- _Your instructions_:
Nothing but the lines from the start of the records below through the line that has "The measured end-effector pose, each" should appear, each exactly as given.

[Exercise inputs Boundary: Start]

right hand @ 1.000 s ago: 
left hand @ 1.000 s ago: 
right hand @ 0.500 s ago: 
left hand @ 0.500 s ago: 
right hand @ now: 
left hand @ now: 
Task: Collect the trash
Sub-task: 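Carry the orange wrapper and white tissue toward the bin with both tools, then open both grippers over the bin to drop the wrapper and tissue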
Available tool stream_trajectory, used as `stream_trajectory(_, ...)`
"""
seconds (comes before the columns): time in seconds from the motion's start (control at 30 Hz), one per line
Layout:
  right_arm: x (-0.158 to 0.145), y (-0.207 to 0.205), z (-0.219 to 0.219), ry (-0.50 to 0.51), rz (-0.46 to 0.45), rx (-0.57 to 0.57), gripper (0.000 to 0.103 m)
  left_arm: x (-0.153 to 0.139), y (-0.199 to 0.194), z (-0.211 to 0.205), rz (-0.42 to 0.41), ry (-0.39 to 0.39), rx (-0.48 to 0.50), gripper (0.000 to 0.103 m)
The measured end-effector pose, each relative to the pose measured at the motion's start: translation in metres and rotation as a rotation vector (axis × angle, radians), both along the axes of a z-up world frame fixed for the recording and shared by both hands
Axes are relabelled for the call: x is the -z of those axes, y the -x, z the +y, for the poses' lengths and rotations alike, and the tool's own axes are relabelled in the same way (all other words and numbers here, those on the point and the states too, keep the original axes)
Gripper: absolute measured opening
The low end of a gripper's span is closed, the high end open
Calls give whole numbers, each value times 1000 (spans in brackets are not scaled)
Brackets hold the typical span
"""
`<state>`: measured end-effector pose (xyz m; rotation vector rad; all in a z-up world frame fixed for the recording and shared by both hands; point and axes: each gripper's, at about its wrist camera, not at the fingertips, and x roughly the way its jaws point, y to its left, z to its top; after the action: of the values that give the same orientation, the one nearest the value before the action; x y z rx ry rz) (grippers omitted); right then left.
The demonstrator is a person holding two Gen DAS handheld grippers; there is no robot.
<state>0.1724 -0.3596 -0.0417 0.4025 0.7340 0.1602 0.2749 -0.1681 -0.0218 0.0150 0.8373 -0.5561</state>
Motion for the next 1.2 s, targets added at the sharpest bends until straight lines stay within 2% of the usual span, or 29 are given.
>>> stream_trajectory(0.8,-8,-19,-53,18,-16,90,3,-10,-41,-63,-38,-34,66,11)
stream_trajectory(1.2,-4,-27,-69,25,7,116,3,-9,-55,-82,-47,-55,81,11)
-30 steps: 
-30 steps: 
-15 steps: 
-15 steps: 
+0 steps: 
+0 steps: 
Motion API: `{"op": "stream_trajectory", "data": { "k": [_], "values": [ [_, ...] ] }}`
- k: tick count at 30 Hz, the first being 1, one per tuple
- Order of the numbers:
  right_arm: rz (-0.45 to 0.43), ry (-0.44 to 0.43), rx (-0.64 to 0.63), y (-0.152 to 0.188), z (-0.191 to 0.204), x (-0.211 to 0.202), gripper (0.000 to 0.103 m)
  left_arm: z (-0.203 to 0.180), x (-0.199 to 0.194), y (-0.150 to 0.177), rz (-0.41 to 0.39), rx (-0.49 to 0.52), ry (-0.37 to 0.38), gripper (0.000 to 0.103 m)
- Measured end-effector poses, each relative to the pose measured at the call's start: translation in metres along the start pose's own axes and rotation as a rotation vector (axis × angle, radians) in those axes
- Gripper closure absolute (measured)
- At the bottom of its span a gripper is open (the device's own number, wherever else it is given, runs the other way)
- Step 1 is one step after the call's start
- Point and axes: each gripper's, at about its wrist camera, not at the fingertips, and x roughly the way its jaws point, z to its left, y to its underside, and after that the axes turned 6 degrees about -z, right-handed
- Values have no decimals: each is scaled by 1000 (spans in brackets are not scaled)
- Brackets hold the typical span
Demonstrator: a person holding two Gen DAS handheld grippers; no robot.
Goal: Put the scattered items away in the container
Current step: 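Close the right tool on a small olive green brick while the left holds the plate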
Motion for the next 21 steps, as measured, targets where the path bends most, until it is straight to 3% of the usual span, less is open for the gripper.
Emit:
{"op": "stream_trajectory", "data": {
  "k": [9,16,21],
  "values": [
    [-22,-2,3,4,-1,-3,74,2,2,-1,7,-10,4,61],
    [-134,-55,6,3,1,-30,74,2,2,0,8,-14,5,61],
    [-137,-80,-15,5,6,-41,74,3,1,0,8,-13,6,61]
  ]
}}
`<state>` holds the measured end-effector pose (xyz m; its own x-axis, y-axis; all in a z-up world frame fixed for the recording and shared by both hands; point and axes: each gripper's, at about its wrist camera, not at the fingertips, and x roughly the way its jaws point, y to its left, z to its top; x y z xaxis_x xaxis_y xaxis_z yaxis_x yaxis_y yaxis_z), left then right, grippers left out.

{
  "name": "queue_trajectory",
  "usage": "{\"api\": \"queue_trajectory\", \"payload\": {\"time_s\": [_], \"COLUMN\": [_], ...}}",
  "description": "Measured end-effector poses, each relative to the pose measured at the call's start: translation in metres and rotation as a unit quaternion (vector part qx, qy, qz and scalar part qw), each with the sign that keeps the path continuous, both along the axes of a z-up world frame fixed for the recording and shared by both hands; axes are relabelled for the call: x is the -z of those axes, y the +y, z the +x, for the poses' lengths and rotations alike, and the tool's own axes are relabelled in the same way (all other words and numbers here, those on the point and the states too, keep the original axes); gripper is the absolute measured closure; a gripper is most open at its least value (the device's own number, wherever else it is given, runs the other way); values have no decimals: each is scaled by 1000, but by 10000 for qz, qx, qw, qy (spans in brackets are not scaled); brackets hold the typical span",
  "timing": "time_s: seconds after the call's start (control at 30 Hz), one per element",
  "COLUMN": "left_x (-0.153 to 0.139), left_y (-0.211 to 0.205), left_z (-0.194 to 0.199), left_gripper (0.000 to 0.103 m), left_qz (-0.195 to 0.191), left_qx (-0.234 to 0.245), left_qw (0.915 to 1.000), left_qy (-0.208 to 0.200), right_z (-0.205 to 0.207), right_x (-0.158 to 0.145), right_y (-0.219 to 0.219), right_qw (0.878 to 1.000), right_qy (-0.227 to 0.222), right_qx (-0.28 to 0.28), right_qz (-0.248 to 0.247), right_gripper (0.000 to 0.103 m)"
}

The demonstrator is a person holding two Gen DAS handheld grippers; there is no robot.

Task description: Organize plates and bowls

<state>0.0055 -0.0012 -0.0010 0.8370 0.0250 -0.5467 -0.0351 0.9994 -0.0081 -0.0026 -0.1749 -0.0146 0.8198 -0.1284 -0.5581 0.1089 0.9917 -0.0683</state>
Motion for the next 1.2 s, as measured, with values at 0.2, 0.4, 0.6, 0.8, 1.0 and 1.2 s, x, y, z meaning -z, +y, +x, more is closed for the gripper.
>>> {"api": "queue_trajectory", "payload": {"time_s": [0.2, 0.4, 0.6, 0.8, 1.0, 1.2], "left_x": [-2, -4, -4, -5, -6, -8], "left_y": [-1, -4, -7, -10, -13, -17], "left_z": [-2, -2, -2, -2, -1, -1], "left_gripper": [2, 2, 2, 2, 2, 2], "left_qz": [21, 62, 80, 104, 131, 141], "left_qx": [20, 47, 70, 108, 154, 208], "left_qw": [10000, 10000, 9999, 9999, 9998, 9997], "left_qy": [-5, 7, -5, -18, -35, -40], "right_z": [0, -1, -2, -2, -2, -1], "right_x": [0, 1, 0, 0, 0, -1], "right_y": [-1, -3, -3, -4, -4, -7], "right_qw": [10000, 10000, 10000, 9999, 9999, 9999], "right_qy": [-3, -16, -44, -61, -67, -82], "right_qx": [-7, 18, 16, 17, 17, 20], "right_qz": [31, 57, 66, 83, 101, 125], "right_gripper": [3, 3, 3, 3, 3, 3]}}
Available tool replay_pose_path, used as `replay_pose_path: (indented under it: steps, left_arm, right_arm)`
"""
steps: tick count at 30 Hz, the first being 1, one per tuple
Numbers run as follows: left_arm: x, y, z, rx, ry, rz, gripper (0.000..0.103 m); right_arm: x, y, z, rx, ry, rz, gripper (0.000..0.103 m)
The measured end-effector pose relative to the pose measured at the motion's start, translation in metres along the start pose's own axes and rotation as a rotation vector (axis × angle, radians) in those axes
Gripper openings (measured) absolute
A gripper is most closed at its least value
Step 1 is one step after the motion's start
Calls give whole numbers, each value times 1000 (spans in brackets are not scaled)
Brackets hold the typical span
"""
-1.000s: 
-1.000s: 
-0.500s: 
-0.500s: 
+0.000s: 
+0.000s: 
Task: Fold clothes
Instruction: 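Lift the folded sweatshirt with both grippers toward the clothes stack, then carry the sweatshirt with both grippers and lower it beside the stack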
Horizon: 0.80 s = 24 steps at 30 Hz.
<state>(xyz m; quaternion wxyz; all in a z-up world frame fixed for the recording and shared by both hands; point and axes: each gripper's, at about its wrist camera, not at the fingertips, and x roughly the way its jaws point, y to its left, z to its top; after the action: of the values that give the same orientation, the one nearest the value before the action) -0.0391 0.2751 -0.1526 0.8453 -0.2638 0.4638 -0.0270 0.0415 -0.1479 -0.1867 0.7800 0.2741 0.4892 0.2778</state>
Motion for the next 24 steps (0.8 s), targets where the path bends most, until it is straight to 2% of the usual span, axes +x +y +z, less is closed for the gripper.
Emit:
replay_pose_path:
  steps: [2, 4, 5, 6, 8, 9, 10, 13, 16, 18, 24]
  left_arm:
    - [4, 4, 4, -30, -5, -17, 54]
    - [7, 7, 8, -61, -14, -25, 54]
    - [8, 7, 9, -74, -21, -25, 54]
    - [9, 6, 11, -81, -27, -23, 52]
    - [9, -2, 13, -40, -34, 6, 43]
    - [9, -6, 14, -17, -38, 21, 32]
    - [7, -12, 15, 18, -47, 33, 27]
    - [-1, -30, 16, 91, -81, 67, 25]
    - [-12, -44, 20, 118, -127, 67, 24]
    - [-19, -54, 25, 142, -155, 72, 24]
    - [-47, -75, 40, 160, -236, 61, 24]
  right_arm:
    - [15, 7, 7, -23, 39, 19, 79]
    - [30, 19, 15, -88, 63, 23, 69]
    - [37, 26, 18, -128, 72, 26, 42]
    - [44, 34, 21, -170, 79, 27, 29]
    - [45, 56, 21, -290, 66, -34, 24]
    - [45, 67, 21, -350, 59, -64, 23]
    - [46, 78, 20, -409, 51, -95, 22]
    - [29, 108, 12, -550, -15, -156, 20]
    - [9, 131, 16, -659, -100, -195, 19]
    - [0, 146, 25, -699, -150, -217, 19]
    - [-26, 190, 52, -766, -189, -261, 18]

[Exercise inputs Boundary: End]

- _Finished task_:
right hand @ 1.000 s ago: 
left hand @ 1.000 s ago: 
right hand @ 0.500 s ago: 
left hand @ 0.500 s ago: 
right hand @ now: 
left hand @ now: 
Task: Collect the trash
Sub-task: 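Carry the orange wrapper and white tissue toward the bin with both tools, then open both grippers over the bin to drop the wrapper and tissue
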Available tool stream_trajectory, used as `stream_trajectory(_, ...)`
"""
seconds (comes before the columns): time in seconds from the motion's start (control at 30 Hz), one per line
Layout:
  right_arm: x (-0.158 to 0.145), y (-0.207 to 0.205), z (-0.219 to 0.219), ry (-0.50 to 0.51), rz (-0.46 to 0.45), rx (-0.57 to 0.57), gripper (0.000 to 0.103 m)
  left_arm: x (-0.153 to 0.139), y (-0.199 to 0.194), z (-0.211 to 0.205), rz (-0.42 to 0.41), ry (-0.39 to 0.39), rx (-0.48 to 0.50), gripper (0.000 to 0.103 m)
The measured end-effector pose, each relative to the pose measured at the motion's start: translation in metres and rotation as a rotation vector (axis × angle, radians), both along the axes of a z-up world frame fixed for the recording and shared by both hands

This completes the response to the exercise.